Keep only the lines that hold the string "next", filtering out the rest of the entries below.
━━━━━ Data
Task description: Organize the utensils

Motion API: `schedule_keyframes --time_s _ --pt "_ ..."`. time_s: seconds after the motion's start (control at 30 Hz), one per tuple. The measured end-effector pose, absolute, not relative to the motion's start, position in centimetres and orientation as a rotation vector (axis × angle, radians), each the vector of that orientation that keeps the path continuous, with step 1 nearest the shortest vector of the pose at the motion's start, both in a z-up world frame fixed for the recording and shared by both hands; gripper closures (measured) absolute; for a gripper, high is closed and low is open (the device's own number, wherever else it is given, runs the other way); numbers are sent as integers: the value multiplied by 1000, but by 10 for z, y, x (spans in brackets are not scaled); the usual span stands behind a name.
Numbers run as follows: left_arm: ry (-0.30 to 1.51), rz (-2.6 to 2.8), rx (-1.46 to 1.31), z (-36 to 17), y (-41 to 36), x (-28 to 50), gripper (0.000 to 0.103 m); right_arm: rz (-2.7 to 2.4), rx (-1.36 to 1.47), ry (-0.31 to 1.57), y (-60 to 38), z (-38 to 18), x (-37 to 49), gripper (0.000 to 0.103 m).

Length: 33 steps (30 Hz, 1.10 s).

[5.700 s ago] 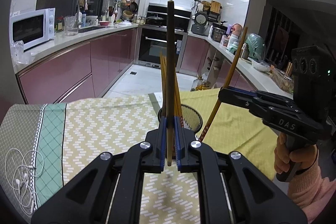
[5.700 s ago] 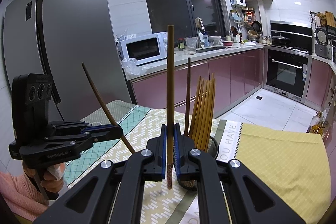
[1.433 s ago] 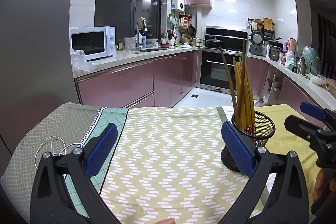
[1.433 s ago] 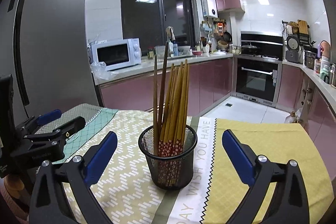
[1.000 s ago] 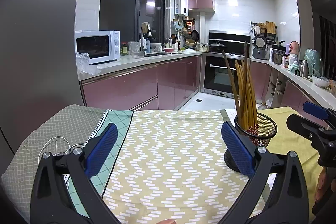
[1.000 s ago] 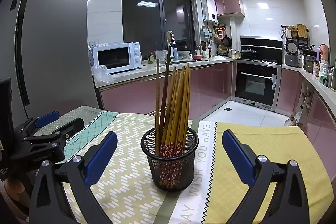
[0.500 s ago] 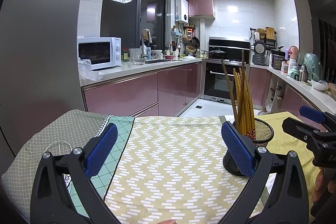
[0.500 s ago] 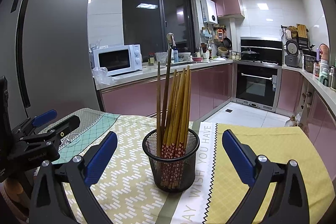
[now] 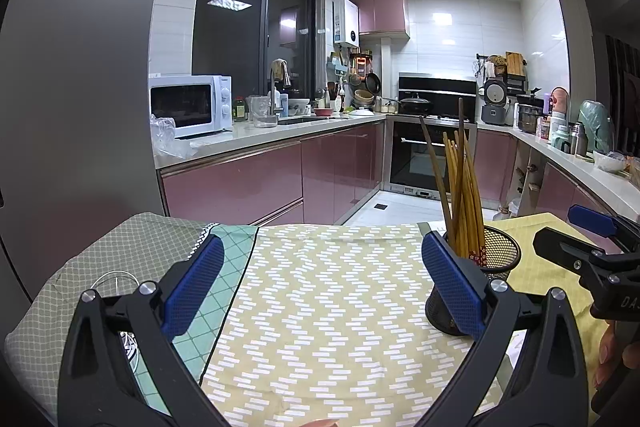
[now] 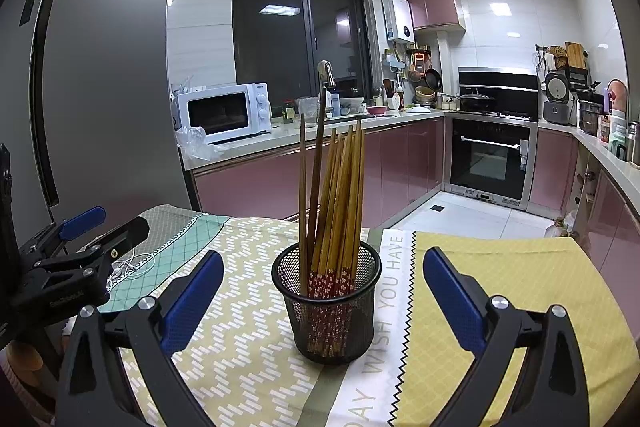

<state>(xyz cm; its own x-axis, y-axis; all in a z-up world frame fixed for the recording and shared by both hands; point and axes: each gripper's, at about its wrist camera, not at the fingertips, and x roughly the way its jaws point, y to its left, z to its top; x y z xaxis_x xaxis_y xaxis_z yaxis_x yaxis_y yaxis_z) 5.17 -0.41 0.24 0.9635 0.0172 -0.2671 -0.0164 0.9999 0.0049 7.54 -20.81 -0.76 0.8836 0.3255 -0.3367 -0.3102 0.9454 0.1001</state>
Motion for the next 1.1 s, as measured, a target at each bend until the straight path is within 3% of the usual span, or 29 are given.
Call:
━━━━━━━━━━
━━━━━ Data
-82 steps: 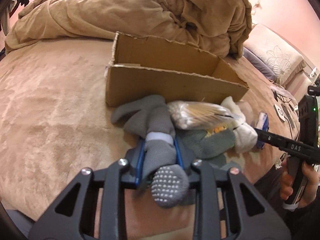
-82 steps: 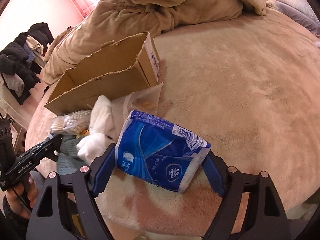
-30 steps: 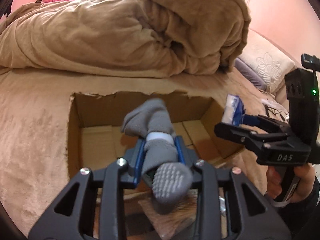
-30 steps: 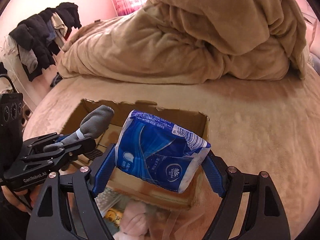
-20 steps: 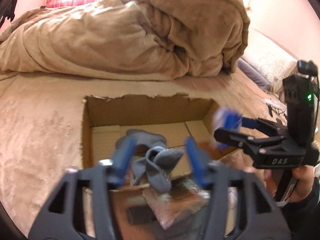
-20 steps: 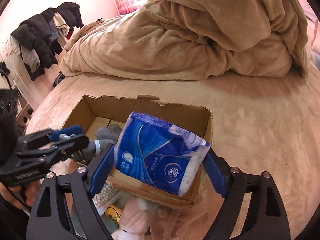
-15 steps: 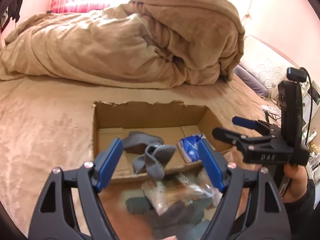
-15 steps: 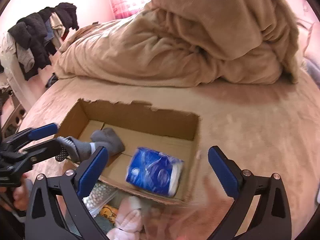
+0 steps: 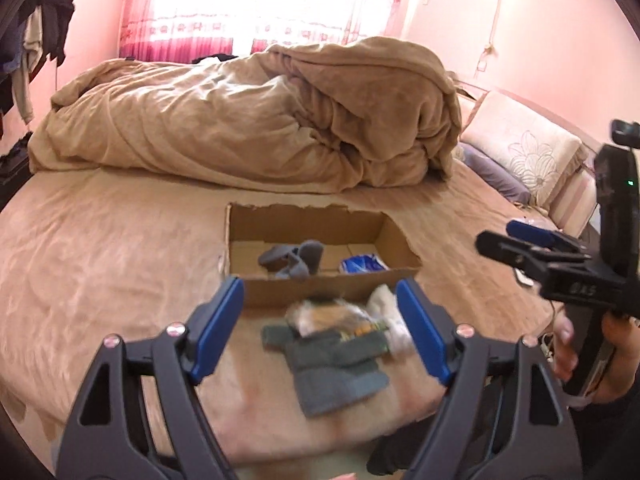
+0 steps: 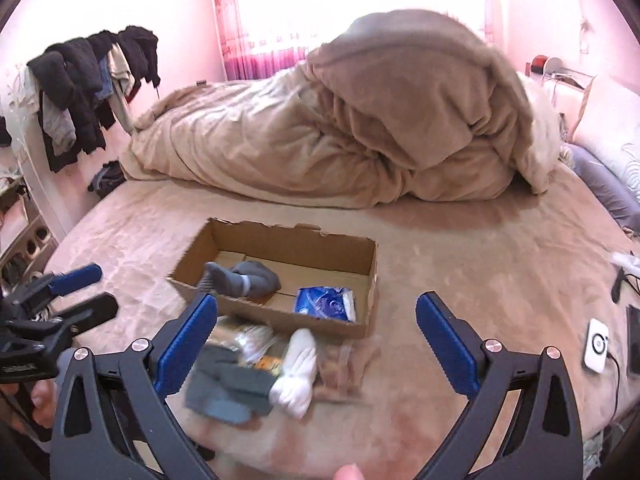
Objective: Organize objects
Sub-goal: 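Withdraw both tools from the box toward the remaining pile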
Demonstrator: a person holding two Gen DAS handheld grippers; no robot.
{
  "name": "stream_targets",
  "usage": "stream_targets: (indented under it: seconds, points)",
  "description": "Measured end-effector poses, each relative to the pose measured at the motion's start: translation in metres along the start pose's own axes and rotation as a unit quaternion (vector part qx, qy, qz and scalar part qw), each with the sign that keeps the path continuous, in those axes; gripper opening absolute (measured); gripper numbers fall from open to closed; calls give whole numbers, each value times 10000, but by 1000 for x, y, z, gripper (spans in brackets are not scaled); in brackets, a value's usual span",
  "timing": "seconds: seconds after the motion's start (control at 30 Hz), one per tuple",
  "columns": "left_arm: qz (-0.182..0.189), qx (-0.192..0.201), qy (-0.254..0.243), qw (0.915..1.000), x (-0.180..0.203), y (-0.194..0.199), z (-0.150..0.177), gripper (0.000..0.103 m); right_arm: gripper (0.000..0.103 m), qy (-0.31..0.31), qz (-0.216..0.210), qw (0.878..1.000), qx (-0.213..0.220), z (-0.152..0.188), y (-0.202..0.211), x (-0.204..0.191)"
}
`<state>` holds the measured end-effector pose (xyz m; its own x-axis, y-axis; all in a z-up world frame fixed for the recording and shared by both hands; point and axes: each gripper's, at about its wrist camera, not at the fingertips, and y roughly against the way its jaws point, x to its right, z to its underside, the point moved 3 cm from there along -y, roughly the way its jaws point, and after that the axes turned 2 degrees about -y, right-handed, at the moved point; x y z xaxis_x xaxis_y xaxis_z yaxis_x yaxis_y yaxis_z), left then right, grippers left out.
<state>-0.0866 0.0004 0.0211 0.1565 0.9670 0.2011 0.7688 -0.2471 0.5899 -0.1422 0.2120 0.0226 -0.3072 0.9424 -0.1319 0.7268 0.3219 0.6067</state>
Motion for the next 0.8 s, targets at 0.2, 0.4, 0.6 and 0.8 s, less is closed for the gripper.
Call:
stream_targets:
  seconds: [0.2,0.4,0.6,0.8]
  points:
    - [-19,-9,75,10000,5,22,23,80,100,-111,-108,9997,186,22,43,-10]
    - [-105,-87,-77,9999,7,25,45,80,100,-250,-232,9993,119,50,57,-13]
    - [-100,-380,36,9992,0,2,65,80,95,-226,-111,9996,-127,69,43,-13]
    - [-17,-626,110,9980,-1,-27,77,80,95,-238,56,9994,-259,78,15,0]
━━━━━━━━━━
### Final answer
Motion for the next 1.1 s, as measured, a target at each bend until the straight path is within 3% of the usual span, or 29 are given.
Motion for the next 0.8 s, targets at 0.2, 0.4, 0.6 and 0.8 s, less is closed for the gripper.

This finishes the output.